Find the line with "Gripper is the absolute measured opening" in the records below. Copy it and every line after it, up to and including the line with "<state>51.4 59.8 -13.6".

+++ RECORDED INFORMATION +++

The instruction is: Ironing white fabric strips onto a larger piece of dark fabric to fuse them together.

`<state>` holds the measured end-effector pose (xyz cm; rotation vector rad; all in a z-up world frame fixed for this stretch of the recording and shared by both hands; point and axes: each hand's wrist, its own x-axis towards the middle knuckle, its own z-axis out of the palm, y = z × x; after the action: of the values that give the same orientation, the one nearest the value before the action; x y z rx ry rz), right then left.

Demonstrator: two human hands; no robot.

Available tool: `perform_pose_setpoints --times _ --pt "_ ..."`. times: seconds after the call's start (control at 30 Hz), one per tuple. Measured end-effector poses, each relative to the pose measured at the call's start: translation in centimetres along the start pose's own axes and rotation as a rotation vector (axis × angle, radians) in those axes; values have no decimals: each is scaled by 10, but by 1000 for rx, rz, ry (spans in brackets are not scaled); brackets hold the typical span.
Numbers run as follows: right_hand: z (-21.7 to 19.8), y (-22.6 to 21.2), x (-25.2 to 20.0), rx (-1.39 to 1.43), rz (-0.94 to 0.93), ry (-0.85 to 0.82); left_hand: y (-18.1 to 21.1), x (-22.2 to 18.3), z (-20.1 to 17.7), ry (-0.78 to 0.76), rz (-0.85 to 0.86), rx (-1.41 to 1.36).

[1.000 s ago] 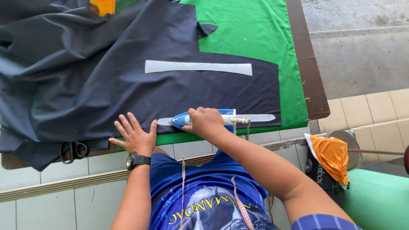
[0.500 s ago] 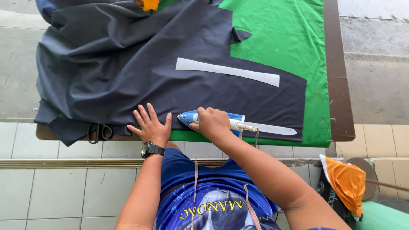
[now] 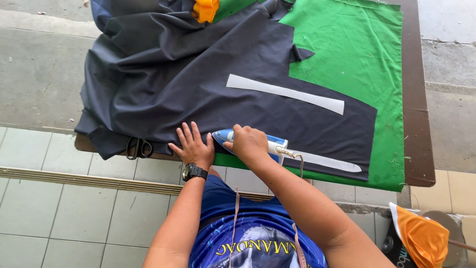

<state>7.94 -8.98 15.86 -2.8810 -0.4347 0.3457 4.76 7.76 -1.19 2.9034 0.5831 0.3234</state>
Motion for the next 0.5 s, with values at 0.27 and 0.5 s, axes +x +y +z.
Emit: perform_pose_setpoints --times 0.27,0.5 --pt "-8 6 -8 42 -22 -12 5 2 -10 -52 -28 -18" --pt "-12 56 -39 -18 63 -45 8 2 -17 -123 -61 -30"
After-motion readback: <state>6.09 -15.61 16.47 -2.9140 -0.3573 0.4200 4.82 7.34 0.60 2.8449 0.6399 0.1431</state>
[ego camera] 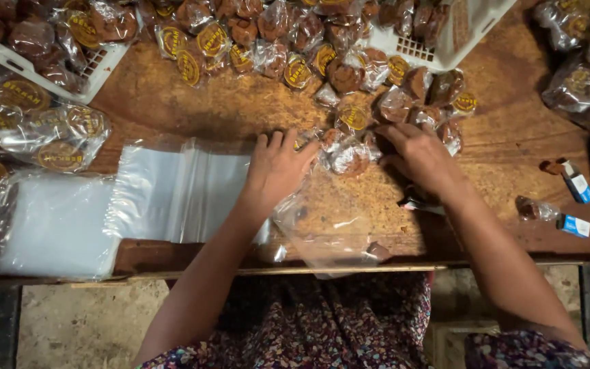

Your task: Packaging individually wrapped baked goods into larger plastic bags

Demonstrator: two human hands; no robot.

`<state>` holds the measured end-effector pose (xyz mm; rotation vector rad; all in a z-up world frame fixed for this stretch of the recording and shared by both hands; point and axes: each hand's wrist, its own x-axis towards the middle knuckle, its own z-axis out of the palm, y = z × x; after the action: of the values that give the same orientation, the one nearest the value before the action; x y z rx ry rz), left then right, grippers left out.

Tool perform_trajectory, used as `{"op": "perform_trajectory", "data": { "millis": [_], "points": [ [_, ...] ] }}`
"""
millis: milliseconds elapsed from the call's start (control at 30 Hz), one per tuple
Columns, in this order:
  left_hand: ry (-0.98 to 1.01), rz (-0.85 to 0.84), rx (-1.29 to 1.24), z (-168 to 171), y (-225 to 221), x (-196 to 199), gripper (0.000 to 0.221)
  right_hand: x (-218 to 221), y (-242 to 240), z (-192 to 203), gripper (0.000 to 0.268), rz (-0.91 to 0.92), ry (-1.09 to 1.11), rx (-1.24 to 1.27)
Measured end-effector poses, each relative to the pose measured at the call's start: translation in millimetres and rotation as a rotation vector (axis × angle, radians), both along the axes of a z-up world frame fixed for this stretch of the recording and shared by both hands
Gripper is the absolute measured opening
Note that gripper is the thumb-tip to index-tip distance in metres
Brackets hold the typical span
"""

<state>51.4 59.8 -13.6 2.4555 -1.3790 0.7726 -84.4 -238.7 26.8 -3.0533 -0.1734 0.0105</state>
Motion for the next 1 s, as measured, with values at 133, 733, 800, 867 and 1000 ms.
{"op": "perform_trajectory", "data": {
  "millis": [133,733,800,867,1000],
  "points": [
    [0.166,0.012,0.044,24,10,-17,0.044,0,0,8,0.064,-0.076,0.137,-0.049],
    [0.489,-0.204,-0.096,76,73,-177,0.017,7,86,48,0.065,-0.416,0.423,0.582],
    [0.416,-0.241,-0.127,88,74,-175,0.018,-4,90,38,0.066,-0.362,0.298,0.814],
    [0.479,-0.225,-0.097,90,72,-174,0.020,-22,102,52,0.066,-0.322,0.164,0.741],
    [0.430,-0.119,-0.155,111,62,-175,0.041,-54,101,25,0.069,-0.050,-0.037,0.234]
  ]
}}
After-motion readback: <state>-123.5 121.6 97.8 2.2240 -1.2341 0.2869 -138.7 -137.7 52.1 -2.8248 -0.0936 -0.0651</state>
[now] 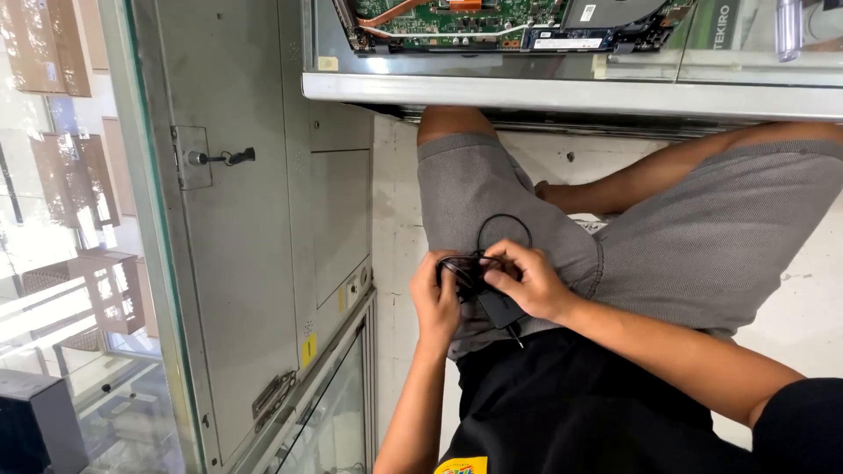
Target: Disassembling a laptop to access internal components and untangling a power adapter cable
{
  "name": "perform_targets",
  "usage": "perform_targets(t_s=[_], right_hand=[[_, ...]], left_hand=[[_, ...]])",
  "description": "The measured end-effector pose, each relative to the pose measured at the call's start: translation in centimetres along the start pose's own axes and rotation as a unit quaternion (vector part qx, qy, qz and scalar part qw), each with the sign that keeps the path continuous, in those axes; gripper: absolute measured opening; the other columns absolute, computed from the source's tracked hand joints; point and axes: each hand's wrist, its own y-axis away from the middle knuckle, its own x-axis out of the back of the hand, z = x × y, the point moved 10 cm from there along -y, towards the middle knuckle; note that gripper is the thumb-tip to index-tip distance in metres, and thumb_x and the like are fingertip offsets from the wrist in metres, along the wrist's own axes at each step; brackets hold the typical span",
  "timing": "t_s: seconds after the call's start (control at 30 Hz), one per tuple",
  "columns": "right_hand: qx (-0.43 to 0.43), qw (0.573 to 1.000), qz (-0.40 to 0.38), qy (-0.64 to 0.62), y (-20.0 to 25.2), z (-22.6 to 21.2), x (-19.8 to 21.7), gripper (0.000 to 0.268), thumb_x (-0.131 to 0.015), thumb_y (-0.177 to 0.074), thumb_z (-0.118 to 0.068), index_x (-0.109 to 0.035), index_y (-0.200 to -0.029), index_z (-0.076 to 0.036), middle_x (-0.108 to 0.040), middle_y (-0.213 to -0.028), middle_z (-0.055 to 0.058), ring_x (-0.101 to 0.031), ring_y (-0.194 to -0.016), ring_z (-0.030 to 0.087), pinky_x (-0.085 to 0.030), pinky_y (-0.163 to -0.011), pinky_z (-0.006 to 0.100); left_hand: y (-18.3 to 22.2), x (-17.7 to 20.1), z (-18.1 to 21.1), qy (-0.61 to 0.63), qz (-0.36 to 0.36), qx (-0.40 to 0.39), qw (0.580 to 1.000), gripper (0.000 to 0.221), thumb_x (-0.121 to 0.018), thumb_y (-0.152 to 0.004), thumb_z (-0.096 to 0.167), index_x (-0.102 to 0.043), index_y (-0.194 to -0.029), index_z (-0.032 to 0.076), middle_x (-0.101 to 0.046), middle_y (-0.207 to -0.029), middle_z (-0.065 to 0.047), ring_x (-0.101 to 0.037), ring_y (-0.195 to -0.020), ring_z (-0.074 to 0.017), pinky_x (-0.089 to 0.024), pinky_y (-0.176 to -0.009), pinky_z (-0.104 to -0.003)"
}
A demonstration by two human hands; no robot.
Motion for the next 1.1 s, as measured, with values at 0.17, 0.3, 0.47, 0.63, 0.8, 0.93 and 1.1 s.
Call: perform_targets(t_s=[0.17, 0.3, 0.47, 0.63, 0.8, 0.93, 1.1], right_hand=[[-0.035, 0.997, 0.01, 0.063, 0.1, -0.1, -0.4, 0.024, -0.075, -0.083, 0.001, -0.076, -0.104, -0.008, -0.078, -0.076, 0.007, -0.067, -0.068, 0.015, -0.055, -0.06, 0.032], [-0.129, 0.988, 0.047, 0.065, -0.2, 2.6, 1.3, 0.032, -0.05, -0.082, 0.005, -0.077, -0.093, -0.008, -0.079, -0.075, 0.008, -0.07, -0.072, 0.016, -0.056, -0.069, 0.032], [-0.194, 0.977, 0.041, -0.073, 0.6, 4.3, 0.3, 0.032, -0.04, -0.085, 0.007, -0.068, -0.095, -0.003, -0.077, -0.084, 0.017, -0.077, -0.073, 0.023, -0.05, -0.046, 0.022], [-0.215, 0.971, 0.044, -0.093, 0.5, 5.2, 0.4, 0.024, -0.039, -0.086, 0.004, -0.062, -0.091, -0.003, -0.076, -0.079, 0.021, -0.079, -0.068, 0.026, -0.047, -0.039, 0.021], [-0.072, 0.997, -0.029, -0.017, 1.7, 1.6, 0.6, 0.062, -0.073, -0.088, -0.011, -0.048, -0.144, 0.002, -0.071, -0.108, 0.025, -0.075, -0.09, 0.026, -0.06, -0.062, 0.03], [-0.019, 0.999, -0.044, 0.015, 2.0, 1.1, 1.6, 0.077, -0.085, -0.083, -0.018, -0.046, -0.145, 0.006, -0.063, -0.128, 0.024, -0.068, -0.107, 0.028, -0.056, -0.076, 0.031], [0.032, 0.998, 0.019, 0.046, -0.1, -2.3, 2.9, 0.037, -0.053, -0.107, -0.013, -0.055, -0.134, 0.012, -0.054, -0.125, 0.023, -0.063, -0.102, 0.028, -0.052, -0.076, 0.03]], left_hand=[[0.1, 0.0, -0.1, 0.007, 0.049, -0.011, 0.999, 0.023, -0.055, -0.098, -0.003, -0.072, -0.093, 0.012, -0.068, -0.08, -0.007, -0.065, -0.071, -0.0302, -0.053, -0.073, -0.039], [-0.2, 3.9, 0.1, 0.117, 0.22, 0.082, 0.965, 0.026, -0.038, -0.107, 0.0, -0.063, -0.101, 0.005, -0.055, -0.054, -0.008, -0.052, -0.031, -0.0141, -0.043, -0.032, -0.023], [-0.7, 6.3, -3.9, 0.168, 0.287, 0.123, 0.935, 0.01, -0.051, -0.107, 0.004, -0.058, -0.101, 0.005, -0.053, -0.068, -0.009, -0.055, -0.036, -0.0163, -0.046, -0.031, -0.025], [-0.9, 7.4, -6.9, 0.251, 0.395, 0.159, 0.869, 0.015, -0.068, -0.104, 0.014, -0.054, -0.104, 0.009, -0.057, -0.091, -0.004, -0.057, -0.058, -0.0087, -0.05, -0.048, -0.017], [-1.8, 5.0, -9.1, 0.19, 0.191, 0.138, 0.953, 0.037, -0.059, -0.101, -0.01, -0.055, -0.137, -0.003, -0.055, -0.126, -0.023, -0.062, -0.125, -0.0377, -0.05, -0.108, -0.05], [-0.4, 3.8, -7.3, 0.17, 0.134, 0.161, 0.963, 0.061, -0.07, -0.102, 0.006, -0.042, -0.156, 0.003, -0.049, -0.144, -0.028, -0.05, -0.138, -0.0445, -0.046, -0.111, -0.058], [2.5, 2.4, -7.3, 0.203, 0.155, 0.15, 0.955, 0.054, -0.069, -0.099, 0.003, -0.052, -0.15, 0.0, -0.05, -0.152, -0.025, -0.044, -0.143, -0.0508, -0.044, -0.113, -0.058]])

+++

SOLUTION BELOW
Gripper is the absolute measured opening
Note that gripper is the thumb-tip to index-tip distance in metres
Brackets hold the typical span
"""

<state>51.4 59.8 -13.6 2.4555 -1.3790 0.7726 -84.4 -238.7 26.8 -3.0533 -0.1734 0.0105</state>

The output is finished.